Mary Bove, MNIMH, ND, LM

Dr. Mary Bove, of Brattleboro Vermont, is one of the most highly trained herbalists in the Western world. Already a competent practicing herbalist in 1984, she moved to England to study herbalism more formally, and obtained her membership in the National Institute of Medical Herbalists in 1988. She immediately moved to Seattle, where she spent another five years obtaining a naturopathic medical degree, and a license to practice midwifery. While studying for her institute exam in Britain, Bove had the chance to experience the healing power of garlic herself. She was eight months pregnant with her first son and contracted pneumonia. “I was studying so hard that I ignored the fact that I didn’t feel well,” she said. Soon she had severe pneumonia with pleurisy, a complication of that causes pain with each deep breath or cough. Her doctor gave her antibiotics, but she was hesitant to take them at her stage of pregnancy. She tried garlic treatments instead.

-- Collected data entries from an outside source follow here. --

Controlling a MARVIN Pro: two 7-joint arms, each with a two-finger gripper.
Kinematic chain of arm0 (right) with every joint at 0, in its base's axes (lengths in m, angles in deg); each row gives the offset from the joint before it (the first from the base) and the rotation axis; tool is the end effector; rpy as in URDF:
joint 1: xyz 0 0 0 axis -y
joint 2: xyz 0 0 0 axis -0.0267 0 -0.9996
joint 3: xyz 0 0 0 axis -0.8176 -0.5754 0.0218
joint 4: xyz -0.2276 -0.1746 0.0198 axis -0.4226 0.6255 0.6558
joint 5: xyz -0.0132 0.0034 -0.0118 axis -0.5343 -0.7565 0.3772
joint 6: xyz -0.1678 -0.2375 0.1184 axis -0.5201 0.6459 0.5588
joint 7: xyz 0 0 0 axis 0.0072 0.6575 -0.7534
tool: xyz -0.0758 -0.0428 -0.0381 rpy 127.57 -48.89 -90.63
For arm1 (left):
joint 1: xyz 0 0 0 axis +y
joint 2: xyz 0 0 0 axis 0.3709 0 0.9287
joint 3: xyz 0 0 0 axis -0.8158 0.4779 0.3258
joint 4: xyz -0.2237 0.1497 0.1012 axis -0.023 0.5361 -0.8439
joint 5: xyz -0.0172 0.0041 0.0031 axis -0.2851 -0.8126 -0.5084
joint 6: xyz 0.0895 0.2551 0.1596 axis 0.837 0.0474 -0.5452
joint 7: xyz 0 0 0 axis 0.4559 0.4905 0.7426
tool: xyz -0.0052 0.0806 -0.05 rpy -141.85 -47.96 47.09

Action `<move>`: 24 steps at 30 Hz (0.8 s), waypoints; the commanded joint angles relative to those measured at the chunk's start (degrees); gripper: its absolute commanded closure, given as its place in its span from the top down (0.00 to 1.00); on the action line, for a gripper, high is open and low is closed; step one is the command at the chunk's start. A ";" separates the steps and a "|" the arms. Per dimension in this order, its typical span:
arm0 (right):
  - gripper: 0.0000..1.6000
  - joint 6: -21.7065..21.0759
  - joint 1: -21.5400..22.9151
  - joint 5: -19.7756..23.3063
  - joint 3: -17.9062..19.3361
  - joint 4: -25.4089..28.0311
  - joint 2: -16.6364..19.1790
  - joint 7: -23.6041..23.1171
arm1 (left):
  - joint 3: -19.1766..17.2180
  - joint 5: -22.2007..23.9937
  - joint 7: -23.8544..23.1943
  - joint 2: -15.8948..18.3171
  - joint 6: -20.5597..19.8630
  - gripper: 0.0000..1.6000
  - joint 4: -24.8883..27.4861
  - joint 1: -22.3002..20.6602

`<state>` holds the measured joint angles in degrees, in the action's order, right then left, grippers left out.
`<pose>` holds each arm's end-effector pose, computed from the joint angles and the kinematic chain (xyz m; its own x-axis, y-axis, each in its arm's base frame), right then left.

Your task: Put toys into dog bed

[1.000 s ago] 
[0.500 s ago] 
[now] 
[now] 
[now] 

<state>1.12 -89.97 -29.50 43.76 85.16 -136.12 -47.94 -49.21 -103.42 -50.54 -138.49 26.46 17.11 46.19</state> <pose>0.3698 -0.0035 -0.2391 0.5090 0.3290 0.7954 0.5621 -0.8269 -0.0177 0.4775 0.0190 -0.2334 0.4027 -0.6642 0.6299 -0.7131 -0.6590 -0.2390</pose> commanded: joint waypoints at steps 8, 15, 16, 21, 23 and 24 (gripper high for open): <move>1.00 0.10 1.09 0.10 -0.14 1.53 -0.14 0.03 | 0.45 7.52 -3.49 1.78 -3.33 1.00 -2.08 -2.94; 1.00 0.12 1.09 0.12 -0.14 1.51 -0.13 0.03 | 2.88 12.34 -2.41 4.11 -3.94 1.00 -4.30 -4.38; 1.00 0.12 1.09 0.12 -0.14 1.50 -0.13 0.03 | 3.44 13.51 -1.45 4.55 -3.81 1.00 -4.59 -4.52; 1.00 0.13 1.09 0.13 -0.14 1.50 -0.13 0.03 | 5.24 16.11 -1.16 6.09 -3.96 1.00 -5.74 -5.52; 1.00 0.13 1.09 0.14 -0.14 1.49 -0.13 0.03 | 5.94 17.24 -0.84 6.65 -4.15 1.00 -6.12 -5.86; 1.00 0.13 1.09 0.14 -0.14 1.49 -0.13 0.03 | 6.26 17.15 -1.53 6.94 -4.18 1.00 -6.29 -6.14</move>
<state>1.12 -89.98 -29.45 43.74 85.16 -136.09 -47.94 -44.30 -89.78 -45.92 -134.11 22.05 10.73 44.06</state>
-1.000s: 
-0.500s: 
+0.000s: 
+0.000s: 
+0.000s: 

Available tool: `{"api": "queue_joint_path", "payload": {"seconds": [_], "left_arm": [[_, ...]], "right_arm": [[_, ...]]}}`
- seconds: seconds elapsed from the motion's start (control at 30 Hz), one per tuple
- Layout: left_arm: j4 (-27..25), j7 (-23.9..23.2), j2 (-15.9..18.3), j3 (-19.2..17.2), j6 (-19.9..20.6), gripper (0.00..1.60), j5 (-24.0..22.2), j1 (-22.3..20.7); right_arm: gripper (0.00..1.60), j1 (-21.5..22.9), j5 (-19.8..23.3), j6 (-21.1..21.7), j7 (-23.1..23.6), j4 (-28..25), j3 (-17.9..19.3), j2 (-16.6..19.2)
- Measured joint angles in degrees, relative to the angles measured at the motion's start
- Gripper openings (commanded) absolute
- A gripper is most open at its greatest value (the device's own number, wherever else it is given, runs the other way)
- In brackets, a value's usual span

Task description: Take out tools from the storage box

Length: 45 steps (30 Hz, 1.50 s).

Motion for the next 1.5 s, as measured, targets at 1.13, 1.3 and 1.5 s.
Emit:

“I ate six to ten chopped raw garlic cloves a day,” she relates, “swallowed with water or juice.” She also took echinacea and thyme in a tincture, and applied garlic to her feet. She also applied poultices of ginger and garlic directly over the spot that was painful from the pleurisy. Finally, she took yarrow baths — a pint of strong yarrow tea put into the bath water. She also received osteopathic treatments called a lymphatic pump that promotes the circulation of lymph in the chest area.

“I was out of crisis within two days, and had a full recovery in two weeks,” she relates. “The doctor never had a clue that I didn’t take the antibiotics.” Bove subsequently has used this treatment for other patients, and for herself during another bout of pneumonia while studying naturopathic medicine in Seattle.

Bove uses garlic for other respiratory problems as well. “Garlic is really great for the lungs, especially combined with warming aromatic herbs like thyme and hyssop,” she explains. She sees a lot of children in her medical practice in Vermont, and uses a garlic syrup for most respiratory formulas. For adults she mixes the syrup with tinctures such as lobelia, hyssop, or cramp bark. For children she uses glycerites of the herbs instead of tinctures. The glycerine has a sweet flavor that children like. She used these formulas for dozens of cases of whooping cough, which is common in Vermont each fall and winter.